Theory-guided doping of LaCoO3 nanoparticles for enhanced antimicrobial performance

Perovskite-type lanthanum cobaltate (LaCoO3) has been attracting extensive attention in photocatalysis; yet the performance is generally limited by the low structural defects and poor oxygen migration. Herein, results from first principles calculations show that Al and Ce codoping at the A and B sites of LaCoO3 can induce the formation of oxygen vacancies, which, along with the exposed Co (0 1 2) facets, facilitate the adsorption of oxygen and water molecules, a critical step in the photocatalytic production of reactive oxygen species that are known as potent antimicrobial agents. Motivated by these theoretical insights, Ce and Al codoped LaCoO3 is prepared experimentally via a simple sol–gel procedure. Spectroscopic measurements show that the cationic doping leads to the generation of abundant oxygen vacancies and Ce4+/Ce3+ species, fast electron transport, as well as a reduced band gap, as compared to the undoped counterpart.
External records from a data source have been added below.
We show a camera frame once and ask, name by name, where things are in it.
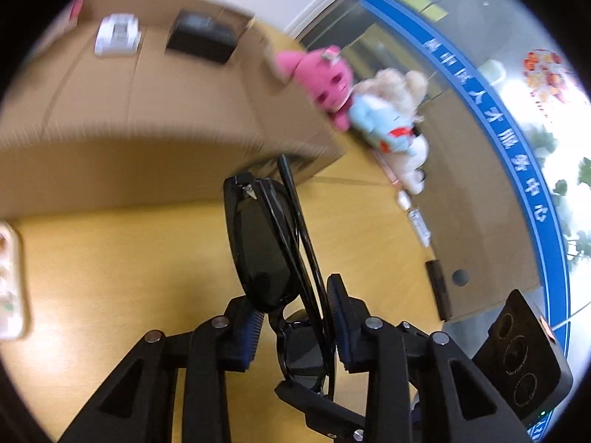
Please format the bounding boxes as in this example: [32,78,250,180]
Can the blue banner on glass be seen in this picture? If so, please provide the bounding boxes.
[360,0,572,321]

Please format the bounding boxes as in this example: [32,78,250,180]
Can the blue plush toy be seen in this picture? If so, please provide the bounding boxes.
[348,92,419,154]

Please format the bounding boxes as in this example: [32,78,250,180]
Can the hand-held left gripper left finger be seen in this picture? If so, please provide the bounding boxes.
[60,298,266,443]

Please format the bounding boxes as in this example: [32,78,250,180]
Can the small white box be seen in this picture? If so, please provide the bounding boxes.
[93,14,141,57]

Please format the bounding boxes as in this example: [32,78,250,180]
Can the pink plush toy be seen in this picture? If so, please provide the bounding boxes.
[274,45,356,131]

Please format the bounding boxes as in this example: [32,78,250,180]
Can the wooden desktop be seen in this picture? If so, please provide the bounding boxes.
[0,97,543,443]

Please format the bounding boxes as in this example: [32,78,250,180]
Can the black sunglasses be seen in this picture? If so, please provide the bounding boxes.
[223,154,342,400]

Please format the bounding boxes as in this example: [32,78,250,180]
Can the small white bottle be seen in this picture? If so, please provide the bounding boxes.
[397,190,432,247]

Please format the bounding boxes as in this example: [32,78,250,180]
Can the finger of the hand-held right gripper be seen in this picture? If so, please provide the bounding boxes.
[274,381,368,443]

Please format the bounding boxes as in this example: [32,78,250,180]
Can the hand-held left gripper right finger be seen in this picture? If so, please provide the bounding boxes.
[325,274,532,443]

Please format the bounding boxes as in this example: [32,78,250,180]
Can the beige plush toy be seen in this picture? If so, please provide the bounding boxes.
[360,68,430,195]

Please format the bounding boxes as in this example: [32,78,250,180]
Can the brown cardboard box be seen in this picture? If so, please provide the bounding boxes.
[0,0,347,220]

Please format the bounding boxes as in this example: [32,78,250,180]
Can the red flower window decoration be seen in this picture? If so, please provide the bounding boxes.
[522,50,571,105]

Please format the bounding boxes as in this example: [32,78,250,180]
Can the pale printed packet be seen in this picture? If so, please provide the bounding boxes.
[0,221,31,341]

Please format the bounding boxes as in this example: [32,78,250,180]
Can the black box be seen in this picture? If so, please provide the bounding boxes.
[165,9,238,64]

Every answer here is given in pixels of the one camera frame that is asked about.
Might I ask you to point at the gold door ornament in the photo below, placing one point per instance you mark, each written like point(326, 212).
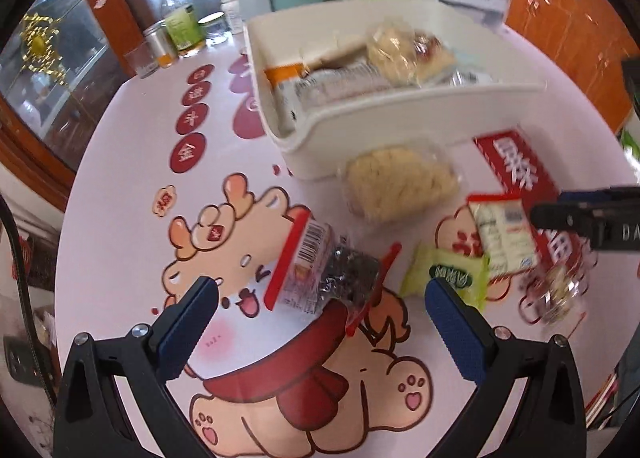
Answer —
point(40, 43)

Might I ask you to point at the clear nut bar packet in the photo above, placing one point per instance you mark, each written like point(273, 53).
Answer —
point(550, 290)

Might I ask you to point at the clear bread packet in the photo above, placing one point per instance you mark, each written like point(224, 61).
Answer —
point(395, 53)

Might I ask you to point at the white plastic bin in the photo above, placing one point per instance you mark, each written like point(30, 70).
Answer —
point(400, 113)

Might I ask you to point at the clear noodle block packet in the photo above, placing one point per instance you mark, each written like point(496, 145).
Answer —
point(395, 183)

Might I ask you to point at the wooden framed glass door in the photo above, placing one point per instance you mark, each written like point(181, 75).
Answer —
point(75, 88)

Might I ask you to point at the plastic bottle with green label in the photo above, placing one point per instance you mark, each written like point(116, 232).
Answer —
point(181, 18)

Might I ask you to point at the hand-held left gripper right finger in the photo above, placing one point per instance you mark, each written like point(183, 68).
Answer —
point(455, 333)

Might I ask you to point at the small white bottle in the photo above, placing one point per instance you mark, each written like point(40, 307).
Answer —
point(233, 12)

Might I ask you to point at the pink printed tablecloth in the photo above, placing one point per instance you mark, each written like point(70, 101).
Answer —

These unique structural characteristics enhance the separation and transport of photogenerated carriers and hence the generation of reactive oxygen species. Indeed, the obtained La0.9Ce0.1Co0.9Al0.1O3 exhibits excellent photocatalytic antibacterial activity, where 98.8% of Escherichia coli is eliminated with La0.9Ce0.1Co0.9Al0.1O3 at 1 mg mL−1 under visible photoirradiation for 30 min, in comparison to only 46.8% with undoped LaCoO3. These results underline the significance of structural engineering in enhancing the photocatalytic activity of perovskite materials for antibacterial applications.